Information supplied ▸
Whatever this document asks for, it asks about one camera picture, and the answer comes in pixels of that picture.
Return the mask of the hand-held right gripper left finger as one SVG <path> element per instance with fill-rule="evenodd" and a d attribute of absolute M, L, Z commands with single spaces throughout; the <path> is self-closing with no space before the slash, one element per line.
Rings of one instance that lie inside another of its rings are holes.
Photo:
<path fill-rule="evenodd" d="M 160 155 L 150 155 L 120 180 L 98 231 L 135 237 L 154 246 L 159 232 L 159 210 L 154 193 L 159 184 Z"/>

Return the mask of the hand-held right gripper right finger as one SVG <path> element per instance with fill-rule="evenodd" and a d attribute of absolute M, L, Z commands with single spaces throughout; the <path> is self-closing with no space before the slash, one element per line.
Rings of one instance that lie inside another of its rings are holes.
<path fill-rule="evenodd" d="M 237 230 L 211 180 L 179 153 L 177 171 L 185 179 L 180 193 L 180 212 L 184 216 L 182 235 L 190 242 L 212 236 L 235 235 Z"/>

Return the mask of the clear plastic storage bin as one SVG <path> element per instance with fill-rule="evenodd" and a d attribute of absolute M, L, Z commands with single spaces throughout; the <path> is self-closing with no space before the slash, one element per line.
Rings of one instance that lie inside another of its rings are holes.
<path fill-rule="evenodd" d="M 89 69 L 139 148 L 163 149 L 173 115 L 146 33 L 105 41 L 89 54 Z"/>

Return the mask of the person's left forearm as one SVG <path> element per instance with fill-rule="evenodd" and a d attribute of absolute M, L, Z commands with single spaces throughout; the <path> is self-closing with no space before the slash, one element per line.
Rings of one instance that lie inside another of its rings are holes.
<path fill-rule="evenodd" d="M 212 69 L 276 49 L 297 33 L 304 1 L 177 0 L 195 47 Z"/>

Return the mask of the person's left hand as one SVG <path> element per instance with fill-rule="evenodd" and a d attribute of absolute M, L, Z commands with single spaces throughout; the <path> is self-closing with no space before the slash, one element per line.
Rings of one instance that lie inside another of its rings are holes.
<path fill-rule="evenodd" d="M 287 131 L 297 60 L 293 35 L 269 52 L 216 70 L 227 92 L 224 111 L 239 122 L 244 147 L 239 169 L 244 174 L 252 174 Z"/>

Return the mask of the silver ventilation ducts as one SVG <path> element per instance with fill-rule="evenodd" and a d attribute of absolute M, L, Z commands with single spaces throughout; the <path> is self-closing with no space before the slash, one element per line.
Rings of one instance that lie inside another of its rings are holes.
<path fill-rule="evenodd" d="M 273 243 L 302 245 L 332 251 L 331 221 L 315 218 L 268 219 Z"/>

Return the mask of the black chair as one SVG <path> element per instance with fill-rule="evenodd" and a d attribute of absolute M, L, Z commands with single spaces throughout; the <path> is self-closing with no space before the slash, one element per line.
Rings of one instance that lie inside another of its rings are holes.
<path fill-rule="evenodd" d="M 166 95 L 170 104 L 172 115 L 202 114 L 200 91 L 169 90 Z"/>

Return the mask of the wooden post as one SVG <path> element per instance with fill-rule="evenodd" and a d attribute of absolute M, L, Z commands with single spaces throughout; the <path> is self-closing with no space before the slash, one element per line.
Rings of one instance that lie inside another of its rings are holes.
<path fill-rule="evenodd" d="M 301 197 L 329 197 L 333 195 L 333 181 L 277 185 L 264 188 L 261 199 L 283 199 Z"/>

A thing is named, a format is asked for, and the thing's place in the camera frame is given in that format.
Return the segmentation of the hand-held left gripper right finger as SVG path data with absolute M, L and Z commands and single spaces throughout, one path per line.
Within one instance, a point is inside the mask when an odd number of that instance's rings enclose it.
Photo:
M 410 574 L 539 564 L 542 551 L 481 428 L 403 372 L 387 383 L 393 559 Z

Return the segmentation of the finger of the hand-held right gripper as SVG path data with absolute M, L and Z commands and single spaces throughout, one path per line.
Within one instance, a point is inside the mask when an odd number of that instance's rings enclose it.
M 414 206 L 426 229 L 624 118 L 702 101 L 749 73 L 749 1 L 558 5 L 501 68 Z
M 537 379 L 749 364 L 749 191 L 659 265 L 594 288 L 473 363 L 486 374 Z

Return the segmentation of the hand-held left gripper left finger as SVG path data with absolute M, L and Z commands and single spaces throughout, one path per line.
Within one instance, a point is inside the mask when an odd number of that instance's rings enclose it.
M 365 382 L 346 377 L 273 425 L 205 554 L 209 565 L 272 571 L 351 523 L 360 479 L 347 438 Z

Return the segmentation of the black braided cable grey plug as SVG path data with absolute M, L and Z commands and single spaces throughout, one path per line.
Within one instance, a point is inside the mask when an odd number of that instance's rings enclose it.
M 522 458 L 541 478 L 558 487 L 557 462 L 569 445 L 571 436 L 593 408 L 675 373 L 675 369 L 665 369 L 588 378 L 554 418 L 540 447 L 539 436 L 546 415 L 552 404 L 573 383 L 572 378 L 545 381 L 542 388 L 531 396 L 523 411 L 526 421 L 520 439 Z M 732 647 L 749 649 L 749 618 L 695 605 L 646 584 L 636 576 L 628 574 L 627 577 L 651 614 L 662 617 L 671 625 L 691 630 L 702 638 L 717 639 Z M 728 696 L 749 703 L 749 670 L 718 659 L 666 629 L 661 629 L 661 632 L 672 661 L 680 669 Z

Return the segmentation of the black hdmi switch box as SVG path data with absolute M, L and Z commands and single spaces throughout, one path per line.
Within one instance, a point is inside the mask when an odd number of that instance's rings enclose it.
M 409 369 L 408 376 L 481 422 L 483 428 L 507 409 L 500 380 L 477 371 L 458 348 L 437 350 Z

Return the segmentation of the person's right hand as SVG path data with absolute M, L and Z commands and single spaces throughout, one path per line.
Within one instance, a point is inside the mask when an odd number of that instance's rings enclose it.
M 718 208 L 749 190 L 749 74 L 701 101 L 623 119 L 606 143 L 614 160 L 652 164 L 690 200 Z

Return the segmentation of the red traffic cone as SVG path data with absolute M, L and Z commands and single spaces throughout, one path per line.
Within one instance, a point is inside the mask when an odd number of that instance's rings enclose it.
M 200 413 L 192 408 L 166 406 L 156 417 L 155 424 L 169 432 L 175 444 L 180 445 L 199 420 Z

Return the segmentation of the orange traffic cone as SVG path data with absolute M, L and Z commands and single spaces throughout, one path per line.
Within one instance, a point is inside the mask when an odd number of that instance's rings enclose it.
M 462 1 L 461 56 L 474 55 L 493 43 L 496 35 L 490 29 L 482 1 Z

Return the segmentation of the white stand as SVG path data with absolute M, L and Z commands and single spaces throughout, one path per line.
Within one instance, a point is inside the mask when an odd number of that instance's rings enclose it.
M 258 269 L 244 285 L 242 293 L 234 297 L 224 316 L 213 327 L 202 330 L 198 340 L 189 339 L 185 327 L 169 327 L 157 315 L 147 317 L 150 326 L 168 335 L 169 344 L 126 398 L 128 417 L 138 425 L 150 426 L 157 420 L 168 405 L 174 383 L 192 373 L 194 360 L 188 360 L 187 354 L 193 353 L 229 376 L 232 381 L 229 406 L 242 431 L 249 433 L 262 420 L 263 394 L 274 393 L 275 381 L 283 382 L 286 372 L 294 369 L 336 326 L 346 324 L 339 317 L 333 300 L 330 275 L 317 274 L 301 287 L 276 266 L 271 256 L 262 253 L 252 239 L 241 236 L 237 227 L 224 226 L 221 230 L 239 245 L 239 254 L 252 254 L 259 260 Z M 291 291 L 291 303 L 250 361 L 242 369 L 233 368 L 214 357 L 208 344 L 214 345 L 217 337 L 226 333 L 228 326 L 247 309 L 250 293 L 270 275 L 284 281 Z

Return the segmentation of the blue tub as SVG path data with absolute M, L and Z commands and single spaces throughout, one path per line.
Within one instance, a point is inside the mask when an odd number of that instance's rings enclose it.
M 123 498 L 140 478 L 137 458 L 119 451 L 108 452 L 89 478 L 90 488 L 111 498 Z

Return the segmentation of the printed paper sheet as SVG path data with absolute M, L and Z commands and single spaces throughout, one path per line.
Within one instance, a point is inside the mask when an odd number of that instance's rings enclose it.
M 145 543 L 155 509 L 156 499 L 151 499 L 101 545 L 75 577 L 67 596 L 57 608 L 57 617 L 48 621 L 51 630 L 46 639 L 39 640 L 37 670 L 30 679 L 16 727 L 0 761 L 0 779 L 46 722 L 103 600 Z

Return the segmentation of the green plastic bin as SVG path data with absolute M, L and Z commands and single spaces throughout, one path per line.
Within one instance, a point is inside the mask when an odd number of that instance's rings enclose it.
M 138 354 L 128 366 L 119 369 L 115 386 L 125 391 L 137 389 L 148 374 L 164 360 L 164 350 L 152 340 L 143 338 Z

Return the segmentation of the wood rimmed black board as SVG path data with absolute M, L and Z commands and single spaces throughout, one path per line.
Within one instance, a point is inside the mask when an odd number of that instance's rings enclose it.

Exercise ▸ Taking the entries above, restate exactly those lines that fall between the line with "Return the mask of the hand-held right gripper right" and the line with "Return the mask of the clear", keeping both of those lines too.

Response area ▸
Return the mask of the hand-held right gripper right finger as one SVG <path> element per instance with fill-rule="evenodd" and a d attribute of absolute M, L, Z commands with single spaces throughout; the <path> is self-closing with no space before the slash, one element per line.
Rings of one instance that lie inside another of its rings are holes.
<path fill-rule="evenodd" d="M 237 230 L 211 180 L 179 153 L 177 171 L 185 179 L 180 193 L 180 212 L 184 216 L 182 235 L 190 242 L 212 236 L 235 235 Z"/>

Return the mask of the clear plastic storage bin as one SVG <path> element per instance with fill-rule="evenodd" and a d attribute of absolute M, L, Z commands with single spaces throughout; the <path> is self-closing with no space before the slash, one element per line.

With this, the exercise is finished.